Academic Placements for 2008
July 13, 2010
We are very pleased to announce that seven of our PhDs have recently accepted tenure-track and visiting assistant professorships. Please join us in congratulating them. Bravo!
Ray Bossert (PhD 2006) has accepted a three-year visiting assistant professorship at Franklin and Marshall College. His dissertation, “The Golden Chain: Royal Slavery, Sovereignty and Servitude in Early Modern English Literature,” was directed by Theodore Leinwand. Jonathan Buehl (PhD, anticipated spring 2008) has accepted a tenure-track assistant professorship at The Ohio State University. Jonathan is completing his dissertation, “Instrument to Evidence to Argument: Visual Mediation of Invisible Phenomena in Scientific Discourse,” under the direction of Jeanne Fahnestock.
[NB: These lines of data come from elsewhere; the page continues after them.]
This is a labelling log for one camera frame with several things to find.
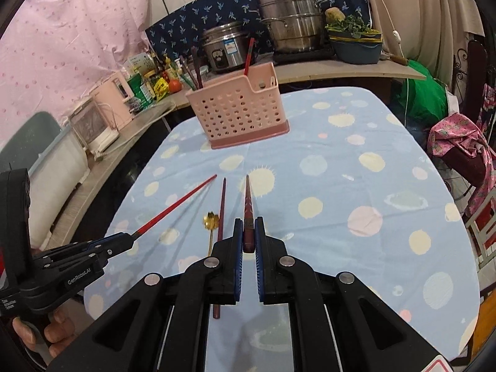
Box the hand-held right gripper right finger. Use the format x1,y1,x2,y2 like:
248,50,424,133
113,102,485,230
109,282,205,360
254,217,456,372

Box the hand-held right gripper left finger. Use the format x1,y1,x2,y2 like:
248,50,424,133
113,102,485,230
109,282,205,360
44,217,245,372

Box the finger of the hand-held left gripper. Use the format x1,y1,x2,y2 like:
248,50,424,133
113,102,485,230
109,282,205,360
92,237,139,269
33,232,133,265

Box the gold flower spoon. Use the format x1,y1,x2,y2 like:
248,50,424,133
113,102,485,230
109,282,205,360
201,211,218,258

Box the dark maroon chopstick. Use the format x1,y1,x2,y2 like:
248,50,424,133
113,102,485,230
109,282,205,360
212,177,227,320
242,174,256,252

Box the red chopstick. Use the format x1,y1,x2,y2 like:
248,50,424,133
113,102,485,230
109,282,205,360
243,38,255,76
131,174,218,241

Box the pink perforated utensil basket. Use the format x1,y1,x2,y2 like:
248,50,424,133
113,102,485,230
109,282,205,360
185,62,290,150

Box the green chopstick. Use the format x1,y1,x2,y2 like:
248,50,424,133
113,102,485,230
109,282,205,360
179,59,195,88

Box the person's left hand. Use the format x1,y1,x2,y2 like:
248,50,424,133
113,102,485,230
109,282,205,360
11,307,78,359

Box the grey-green plastic lid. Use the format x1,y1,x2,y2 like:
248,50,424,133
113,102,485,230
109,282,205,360
0,112,60,179

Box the blue planet print tablecloth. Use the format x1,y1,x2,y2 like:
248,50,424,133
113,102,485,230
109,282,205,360
83,86,483,372

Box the pink kitchen appliance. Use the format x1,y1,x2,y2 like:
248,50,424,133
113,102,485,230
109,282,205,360
90,72,134,132

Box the green labelled can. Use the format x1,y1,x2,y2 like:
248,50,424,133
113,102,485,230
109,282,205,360
127,75,156,108

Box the pink dotted curtain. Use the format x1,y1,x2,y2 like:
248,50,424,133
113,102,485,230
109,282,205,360
0,0,156,163

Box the steel rice cooker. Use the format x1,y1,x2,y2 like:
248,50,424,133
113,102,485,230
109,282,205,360
201,21,256,73

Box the black induction cooker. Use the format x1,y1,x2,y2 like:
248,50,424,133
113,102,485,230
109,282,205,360
273,44,336,66

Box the green plastic bag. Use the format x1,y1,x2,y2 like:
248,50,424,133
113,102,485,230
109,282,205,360
399,60,450,128

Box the blue plastic basin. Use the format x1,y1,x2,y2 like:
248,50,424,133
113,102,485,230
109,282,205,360
329,35,383,64

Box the pink printed cloth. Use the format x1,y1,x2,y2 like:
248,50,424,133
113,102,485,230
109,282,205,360
426,114,496,218

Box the stacked steel steamer pot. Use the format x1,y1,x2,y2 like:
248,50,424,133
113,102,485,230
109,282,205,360
256,0,330,54

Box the green leafy vegetables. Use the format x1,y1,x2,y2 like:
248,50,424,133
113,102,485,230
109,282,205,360
325,15,382,37

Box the navy leaf print cloth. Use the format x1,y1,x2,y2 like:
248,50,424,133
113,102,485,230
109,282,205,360
145,0,369,70

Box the dark wooden chair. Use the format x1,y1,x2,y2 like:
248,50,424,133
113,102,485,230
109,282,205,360
455,41,496,125

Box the beige curtain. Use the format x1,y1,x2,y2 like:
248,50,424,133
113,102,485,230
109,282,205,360
356,0,485,86

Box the white metal chair frame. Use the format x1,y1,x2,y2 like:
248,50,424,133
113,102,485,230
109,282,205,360
463,190,496,270

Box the white cord with switch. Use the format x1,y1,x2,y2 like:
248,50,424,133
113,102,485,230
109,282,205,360
358,0,407,63
David K. Coley (PhD, anticipated spring 2008) has accepted a tenure-track assistant professorship at Simon Fraser University (Vancouver, CA). David is completing his dissertation, “The Wheel of Language: Representing Speech in Middle English Narrative, 1377-1422,” under the direction of Theresa Coletti. Lara M. Crowley (PhD 2007) has accepted a tenure-track assistant professorship at Texas Tech University. Her dissertation, “Manuscript Context and Literary Interpretation: John Donne’s Poetry in Seventeenth-Century England,” was directed by Donna B. Hamilton. Wendy Hayden (PhD 2007) has accepted a tenure-track assistant professorship at Hunter College-CUNY. Her dissertation, “Unlikely Rhetorical Allies: How Science Warranted U.S. Women’s Rights in Nineteenth-Century Discourses of Sexuality,” was directed by Jeanne Fahnestock. Erin Kelly (PhD 2003), currently an Assistant Professor at Nazareth College (Rochester, NY), has accepted a tenure-track assistant professorship at the University of Georgia. Erin completed her PhD in Renaissance under the direction of Jane Donawerth. She is currently developing her dissertation into a monograph entitled “Performing Conversion in Early Modern England.” Rhondda R. Thomas (PhD 2007), currently a visiting assistant professor at Clemson University, has accepted a tenure-track assistant professorship at Clemson. Her dissertation, “Exodus: Literary Migrations of Afro-Atlantic Authors, 1760-1903,” was directed by Carla Peterson.